Records from a collection
▼
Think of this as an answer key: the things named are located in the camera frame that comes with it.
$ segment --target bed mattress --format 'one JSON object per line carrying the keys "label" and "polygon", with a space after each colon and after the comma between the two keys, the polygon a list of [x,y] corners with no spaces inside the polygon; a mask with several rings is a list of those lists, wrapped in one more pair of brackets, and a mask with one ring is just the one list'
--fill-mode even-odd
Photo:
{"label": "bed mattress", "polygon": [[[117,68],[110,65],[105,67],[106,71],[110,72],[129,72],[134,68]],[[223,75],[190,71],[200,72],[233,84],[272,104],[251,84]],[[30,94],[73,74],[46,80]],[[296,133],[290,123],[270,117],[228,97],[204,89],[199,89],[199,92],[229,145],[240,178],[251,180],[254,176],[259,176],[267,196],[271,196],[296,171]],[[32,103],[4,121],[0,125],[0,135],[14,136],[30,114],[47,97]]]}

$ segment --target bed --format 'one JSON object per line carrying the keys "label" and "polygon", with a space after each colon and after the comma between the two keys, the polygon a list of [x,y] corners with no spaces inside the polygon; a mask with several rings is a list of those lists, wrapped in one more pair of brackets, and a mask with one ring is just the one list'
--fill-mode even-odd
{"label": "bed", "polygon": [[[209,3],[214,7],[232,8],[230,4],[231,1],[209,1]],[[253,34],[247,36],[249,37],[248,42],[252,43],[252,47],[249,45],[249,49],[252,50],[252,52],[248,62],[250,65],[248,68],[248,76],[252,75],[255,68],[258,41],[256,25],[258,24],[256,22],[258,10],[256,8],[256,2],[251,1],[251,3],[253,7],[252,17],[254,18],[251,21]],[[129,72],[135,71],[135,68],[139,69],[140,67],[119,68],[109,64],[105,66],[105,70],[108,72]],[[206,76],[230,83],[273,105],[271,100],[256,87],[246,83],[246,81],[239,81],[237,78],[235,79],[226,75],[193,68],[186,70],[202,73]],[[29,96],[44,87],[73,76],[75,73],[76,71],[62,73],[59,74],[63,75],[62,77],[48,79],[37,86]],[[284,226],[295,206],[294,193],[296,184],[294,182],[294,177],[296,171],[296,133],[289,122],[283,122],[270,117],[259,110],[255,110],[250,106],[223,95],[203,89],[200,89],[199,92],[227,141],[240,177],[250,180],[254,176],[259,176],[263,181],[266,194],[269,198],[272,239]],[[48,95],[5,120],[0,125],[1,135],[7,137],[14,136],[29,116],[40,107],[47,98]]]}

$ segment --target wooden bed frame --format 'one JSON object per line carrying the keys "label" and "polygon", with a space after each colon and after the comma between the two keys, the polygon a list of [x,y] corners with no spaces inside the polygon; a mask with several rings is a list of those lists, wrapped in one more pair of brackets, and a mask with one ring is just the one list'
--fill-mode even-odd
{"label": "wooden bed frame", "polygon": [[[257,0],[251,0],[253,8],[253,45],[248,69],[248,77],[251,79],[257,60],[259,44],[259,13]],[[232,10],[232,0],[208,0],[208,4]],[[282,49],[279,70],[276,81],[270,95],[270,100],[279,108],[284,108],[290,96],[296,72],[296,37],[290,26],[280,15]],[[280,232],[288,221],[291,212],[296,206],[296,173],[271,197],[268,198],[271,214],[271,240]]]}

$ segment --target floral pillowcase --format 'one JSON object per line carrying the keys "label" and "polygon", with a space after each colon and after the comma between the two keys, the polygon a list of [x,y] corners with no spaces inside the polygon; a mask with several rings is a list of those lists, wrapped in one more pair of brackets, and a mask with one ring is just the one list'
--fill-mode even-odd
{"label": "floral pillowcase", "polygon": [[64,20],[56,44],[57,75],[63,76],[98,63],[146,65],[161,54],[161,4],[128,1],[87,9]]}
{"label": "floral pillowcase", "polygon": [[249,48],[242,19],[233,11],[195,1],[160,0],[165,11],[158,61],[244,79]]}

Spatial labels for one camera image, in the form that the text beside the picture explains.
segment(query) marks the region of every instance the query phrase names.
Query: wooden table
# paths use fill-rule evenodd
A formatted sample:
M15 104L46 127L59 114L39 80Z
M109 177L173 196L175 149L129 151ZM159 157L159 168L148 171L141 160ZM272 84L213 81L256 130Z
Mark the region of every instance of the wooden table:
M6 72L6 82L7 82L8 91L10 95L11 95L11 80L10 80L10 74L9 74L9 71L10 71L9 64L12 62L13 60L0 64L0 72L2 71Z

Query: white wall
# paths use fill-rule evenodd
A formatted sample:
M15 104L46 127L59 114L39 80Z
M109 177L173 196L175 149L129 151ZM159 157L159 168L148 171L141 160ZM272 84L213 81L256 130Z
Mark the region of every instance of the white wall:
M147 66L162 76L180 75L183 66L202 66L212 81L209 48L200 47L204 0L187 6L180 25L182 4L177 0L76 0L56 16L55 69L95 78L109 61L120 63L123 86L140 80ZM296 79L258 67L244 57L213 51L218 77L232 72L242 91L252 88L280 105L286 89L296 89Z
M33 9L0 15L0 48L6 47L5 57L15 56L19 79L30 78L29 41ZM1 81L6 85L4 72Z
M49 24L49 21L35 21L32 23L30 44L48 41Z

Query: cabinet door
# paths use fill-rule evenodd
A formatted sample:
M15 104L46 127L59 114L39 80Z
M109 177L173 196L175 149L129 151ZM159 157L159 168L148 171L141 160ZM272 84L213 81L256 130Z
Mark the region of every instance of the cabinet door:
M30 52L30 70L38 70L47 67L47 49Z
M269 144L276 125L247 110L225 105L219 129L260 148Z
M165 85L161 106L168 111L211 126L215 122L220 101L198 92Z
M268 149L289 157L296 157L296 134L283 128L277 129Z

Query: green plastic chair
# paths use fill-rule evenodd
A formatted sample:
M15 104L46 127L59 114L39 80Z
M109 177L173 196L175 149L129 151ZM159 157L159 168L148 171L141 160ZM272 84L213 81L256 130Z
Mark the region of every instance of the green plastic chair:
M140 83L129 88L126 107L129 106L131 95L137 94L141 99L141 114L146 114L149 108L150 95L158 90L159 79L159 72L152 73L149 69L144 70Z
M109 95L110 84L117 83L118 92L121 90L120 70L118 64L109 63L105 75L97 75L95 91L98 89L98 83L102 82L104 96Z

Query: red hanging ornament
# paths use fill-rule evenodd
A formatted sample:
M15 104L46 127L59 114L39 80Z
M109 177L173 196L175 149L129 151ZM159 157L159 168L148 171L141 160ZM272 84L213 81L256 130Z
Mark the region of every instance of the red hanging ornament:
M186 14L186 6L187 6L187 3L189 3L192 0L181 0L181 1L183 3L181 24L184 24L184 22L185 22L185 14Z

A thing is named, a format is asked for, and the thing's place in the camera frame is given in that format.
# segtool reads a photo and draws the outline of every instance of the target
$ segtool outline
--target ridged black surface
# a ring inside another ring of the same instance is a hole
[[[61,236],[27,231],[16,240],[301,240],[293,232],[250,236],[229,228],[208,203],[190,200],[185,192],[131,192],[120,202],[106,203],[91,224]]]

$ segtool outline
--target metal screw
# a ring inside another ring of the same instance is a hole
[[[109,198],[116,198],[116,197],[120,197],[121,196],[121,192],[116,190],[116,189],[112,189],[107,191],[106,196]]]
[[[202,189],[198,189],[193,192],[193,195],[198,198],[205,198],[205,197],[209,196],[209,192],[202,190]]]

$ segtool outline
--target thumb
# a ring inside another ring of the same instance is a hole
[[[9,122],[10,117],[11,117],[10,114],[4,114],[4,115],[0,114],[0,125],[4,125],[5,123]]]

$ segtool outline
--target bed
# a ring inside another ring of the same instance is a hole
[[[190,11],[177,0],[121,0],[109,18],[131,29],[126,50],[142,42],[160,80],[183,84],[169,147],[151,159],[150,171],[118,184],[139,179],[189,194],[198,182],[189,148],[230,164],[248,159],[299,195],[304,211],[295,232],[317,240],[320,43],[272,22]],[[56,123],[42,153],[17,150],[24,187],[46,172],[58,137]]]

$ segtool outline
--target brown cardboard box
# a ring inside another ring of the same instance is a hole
▲
Check each line of the data above, and please copy the ones in which the string "that" occurs.

*SOLUTION TO THE PROBLEM*:
Think of this as an answer key: the things named are located in the camera frame that comes with it.
Spatial labels for one camera image, in the form that the text beside the picture explains.
A thing is named, a format is asked for, and the thing's place in the camera frame is given in that format.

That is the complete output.